• _Problem statement_: Only those lines in the data below from the line containing "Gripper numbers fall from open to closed" through the line containing "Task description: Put", both included, should be restated word for word.
==== Input data ====
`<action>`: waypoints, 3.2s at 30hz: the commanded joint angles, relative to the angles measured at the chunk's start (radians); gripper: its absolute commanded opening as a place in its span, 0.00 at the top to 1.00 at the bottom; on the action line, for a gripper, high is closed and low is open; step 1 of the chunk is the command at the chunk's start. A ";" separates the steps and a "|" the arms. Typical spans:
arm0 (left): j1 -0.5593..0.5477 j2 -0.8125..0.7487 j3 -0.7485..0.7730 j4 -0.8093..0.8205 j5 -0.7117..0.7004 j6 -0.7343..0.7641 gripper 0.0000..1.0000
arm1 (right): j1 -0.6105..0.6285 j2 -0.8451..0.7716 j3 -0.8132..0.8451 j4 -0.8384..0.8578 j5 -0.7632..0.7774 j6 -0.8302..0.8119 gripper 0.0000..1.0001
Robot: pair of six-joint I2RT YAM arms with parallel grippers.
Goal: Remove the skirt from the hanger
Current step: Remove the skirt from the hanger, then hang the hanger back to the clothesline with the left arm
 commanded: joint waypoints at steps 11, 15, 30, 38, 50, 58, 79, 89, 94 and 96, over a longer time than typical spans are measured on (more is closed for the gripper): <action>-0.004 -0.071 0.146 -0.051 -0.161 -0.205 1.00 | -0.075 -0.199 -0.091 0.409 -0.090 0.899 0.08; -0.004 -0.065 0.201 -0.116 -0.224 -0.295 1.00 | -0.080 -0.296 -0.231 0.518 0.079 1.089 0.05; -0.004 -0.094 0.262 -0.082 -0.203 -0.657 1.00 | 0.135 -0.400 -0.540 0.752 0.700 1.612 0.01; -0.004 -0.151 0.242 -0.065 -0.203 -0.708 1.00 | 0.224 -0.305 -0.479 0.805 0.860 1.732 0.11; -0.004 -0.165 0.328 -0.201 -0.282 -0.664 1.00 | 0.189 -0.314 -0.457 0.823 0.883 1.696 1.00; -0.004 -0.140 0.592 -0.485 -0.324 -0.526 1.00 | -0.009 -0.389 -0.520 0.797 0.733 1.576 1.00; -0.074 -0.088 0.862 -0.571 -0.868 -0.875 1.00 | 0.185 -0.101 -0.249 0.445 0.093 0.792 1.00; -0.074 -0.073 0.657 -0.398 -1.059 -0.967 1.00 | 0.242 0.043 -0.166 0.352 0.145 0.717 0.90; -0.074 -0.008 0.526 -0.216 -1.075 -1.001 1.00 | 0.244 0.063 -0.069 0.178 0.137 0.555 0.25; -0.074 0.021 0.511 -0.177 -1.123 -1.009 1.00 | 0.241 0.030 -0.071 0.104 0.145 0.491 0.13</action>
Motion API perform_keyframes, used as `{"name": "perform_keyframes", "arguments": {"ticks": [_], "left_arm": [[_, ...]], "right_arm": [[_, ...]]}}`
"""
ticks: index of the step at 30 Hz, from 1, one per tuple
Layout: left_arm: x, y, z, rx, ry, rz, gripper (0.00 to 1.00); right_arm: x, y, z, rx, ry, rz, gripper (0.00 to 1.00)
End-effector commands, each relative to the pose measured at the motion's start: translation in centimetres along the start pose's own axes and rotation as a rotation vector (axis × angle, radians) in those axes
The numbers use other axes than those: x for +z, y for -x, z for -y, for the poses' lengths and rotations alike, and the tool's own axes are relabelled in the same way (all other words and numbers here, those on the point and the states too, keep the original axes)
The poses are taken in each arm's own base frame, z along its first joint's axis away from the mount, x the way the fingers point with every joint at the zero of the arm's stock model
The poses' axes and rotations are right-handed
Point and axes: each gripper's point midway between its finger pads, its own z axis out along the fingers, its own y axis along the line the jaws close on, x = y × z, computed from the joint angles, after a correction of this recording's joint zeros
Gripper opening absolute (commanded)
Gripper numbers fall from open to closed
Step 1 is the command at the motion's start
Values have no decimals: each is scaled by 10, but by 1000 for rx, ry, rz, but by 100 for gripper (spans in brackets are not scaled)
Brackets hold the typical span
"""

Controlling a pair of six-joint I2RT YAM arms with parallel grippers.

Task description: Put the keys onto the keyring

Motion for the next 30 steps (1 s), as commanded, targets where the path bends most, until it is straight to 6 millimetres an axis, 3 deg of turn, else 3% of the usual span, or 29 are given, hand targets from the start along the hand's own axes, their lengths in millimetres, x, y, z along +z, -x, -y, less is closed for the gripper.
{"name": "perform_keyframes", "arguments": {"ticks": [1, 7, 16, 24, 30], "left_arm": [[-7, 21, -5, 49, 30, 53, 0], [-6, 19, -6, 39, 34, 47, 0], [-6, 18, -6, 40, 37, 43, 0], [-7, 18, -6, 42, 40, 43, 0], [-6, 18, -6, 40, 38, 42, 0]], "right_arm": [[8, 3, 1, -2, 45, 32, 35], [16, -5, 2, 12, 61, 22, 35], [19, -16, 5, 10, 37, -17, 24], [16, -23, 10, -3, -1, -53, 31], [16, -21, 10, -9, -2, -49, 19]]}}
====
• _Task solution_:
Gripper numbers fall from open to closed
Step 1 is the command at the motion's start
Values have no decimals: each is scaled by 10, but by 1000 for rx, ry, rz, but by 100 for gripper (spans in brackets are not scaled)
Brackets hold the typical span
"""

Controlling a pair of six-joint I2RT YAM arms with parallel grippers.

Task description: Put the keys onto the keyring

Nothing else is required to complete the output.